» WHAT TO WORK ON: The line containing "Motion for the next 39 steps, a" marks where to begin. Write out that line and every line after it exactly, through the last line below.

» RECORDS FOR THE EXERCISE:
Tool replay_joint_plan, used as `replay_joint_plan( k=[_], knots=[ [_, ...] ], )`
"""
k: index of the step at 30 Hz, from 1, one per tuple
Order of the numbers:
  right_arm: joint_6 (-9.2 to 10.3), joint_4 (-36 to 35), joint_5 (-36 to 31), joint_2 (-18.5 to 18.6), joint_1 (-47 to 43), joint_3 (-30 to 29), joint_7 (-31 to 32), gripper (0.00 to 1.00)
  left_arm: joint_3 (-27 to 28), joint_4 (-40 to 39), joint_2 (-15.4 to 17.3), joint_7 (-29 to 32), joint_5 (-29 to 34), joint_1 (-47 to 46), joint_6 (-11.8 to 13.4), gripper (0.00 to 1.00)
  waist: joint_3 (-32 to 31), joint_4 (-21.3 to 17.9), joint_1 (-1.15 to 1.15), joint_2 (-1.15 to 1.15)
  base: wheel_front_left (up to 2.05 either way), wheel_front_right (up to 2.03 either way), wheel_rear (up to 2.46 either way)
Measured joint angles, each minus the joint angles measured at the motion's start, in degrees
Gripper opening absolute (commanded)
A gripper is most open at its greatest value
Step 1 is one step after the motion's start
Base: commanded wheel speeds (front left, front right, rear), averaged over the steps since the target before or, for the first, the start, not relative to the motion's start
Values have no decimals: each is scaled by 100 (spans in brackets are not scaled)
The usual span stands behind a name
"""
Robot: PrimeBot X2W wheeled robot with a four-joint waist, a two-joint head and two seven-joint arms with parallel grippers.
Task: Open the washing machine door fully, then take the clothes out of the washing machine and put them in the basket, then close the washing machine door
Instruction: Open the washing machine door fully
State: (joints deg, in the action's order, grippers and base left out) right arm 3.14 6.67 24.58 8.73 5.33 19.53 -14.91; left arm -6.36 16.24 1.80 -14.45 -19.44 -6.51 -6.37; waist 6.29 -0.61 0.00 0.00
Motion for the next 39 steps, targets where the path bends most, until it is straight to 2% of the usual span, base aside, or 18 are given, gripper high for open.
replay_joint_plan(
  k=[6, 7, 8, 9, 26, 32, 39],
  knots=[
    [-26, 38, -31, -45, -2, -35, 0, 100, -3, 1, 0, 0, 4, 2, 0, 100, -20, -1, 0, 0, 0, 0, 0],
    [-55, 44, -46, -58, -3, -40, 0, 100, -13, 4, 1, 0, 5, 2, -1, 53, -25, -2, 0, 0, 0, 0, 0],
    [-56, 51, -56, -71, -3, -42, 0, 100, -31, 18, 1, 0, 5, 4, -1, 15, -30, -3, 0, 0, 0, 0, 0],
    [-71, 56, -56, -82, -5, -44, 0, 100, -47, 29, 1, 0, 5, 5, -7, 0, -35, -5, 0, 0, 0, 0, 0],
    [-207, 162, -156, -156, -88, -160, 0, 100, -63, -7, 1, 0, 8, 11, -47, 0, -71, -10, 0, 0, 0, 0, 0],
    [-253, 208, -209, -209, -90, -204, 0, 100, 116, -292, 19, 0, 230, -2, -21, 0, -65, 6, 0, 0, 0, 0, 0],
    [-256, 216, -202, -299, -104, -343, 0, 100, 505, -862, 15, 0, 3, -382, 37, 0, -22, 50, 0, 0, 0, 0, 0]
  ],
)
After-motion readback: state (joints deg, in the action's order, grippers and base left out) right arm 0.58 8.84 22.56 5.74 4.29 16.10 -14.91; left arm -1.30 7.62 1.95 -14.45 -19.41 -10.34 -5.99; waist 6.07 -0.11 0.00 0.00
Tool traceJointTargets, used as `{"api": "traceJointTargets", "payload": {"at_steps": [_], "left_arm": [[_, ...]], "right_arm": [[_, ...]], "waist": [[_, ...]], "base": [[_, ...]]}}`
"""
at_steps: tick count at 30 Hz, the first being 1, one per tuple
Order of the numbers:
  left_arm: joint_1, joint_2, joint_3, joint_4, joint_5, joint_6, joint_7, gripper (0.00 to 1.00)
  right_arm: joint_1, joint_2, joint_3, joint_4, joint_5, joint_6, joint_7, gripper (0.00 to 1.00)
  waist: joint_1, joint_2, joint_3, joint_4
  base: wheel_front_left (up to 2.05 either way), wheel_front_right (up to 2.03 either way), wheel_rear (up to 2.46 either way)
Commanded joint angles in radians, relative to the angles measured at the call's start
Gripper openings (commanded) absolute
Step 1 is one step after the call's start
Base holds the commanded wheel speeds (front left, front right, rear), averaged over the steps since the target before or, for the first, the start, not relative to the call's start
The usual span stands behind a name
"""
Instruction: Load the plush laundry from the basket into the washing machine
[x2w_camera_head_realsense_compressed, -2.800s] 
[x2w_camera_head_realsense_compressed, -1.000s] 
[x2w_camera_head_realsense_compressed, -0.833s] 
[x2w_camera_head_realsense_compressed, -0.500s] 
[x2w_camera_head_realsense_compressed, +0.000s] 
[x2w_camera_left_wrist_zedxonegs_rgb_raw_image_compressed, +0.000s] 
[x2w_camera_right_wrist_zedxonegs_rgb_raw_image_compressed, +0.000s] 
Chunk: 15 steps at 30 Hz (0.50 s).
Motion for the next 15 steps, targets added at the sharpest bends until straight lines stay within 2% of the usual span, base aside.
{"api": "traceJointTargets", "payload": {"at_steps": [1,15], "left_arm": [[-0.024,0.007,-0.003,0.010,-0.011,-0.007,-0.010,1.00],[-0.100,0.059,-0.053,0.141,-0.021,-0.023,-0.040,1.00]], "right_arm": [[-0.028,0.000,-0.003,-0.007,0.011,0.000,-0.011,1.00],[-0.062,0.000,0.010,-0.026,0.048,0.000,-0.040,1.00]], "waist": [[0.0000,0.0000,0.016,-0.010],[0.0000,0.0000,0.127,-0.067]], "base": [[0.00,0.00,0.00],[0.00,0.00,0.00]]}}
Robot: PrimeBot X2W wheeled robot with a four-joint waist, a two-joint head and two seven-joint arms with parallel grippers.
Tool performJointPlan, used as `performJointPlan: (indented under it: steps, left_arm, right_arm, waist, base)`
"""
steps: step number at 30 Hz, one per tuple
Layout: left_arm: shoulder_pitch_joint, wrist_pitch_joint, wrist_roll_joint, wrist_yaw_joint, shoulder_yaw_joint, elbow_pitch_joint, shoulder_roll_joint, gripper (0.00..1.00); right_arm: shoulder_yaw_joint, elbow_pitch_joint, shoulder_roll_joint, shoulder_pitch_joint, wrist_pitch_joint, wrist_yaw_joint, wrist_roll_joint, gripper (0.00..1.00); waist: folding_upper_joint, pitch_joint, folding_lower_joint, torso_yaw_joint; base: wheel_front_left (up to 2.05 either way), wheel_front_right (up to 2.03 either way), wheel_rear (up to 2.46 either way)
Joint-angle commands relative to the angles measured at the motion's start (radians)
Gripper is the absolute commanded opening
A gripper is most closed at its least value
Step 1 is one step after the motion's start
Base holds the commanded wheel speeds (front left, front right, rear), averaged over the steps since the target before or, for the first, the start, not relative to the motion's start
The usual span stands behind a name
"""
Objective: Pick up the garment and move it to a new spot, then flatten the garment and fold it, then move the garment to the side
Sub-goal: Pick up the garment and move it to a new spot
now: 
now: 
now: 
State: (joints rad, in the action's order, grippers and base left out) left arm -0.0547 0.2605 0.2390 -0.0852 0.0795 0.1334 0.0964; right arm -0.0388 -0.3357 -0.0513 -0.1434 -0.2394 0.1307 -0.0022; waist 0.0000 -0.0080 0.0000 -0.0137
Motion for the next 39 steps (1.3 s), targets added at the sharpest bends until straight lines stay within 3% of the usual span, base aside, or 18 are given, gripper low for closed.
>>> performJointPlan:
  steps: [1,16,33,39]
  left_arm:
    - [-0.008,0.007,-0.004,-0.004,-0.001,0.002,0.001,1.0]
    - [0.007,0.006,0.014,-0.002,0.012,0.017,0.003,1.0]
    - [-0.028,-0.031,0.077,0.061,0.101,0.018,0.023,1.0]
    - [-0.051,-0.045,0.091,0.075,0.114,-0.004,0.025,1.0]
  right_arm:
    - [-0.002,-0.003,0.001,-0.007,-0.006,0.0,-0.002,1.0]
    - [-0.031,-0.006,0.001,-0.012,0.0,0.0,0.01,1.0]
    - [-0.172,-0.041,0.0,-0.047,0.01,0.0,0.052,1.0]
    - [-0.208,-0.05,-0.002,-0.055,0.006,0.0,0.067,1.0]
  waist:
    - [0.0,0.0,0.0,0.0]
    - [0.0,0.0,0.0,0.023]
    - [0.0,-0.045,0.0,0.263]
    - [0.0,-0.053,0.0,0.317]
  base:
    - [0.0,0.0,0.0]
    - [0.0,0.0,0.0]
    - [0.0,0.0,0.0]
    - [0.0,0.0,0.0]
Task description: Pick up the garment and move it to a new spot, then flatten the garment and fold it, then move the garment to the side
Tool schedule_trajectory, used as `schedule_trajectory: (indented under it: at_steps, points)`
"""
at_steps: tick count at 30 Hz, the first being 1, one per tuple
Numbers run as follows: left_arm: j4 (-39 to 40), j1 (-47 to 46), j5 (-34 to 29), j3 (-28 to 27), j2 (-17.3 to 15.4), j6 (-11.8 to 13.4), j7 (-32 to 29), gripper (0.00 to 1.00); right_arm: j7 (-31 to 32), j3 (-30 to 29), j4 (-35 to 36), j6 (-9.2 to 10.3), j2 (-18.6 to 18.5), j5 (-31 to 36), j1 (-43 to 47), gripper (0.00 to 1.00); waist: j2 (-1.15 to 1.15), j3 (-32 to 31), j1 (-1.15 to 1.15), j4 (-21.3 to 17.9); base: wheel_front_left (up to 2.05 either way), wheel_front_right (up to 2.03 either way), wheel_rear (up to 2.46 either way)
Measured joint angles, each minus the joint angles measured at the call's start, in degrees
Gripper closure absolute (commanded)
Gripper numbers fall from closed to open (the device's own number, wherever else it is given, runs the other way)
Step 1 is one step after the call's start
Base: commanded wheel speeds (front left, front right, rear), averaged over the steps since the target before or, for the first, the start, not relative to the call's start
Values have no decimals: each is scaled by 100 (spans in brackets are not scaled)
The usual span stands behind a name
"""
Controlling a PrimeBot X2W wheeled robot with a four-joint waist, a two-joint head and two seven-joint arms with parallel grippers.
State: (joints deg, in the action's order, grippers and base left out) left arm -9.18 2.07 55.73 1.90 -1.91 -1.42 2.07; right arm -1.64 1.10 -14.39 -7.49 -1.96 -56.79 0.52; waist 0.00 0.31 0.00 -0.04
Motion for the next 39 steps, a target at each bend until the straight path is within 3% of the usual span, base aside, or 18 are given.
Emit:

» REPLY TO THE TASK:
Motion for the next 39 steps, a target at each bend until the straight path is within 3% of the usual span, base aside, or 18 are given.
Emit:

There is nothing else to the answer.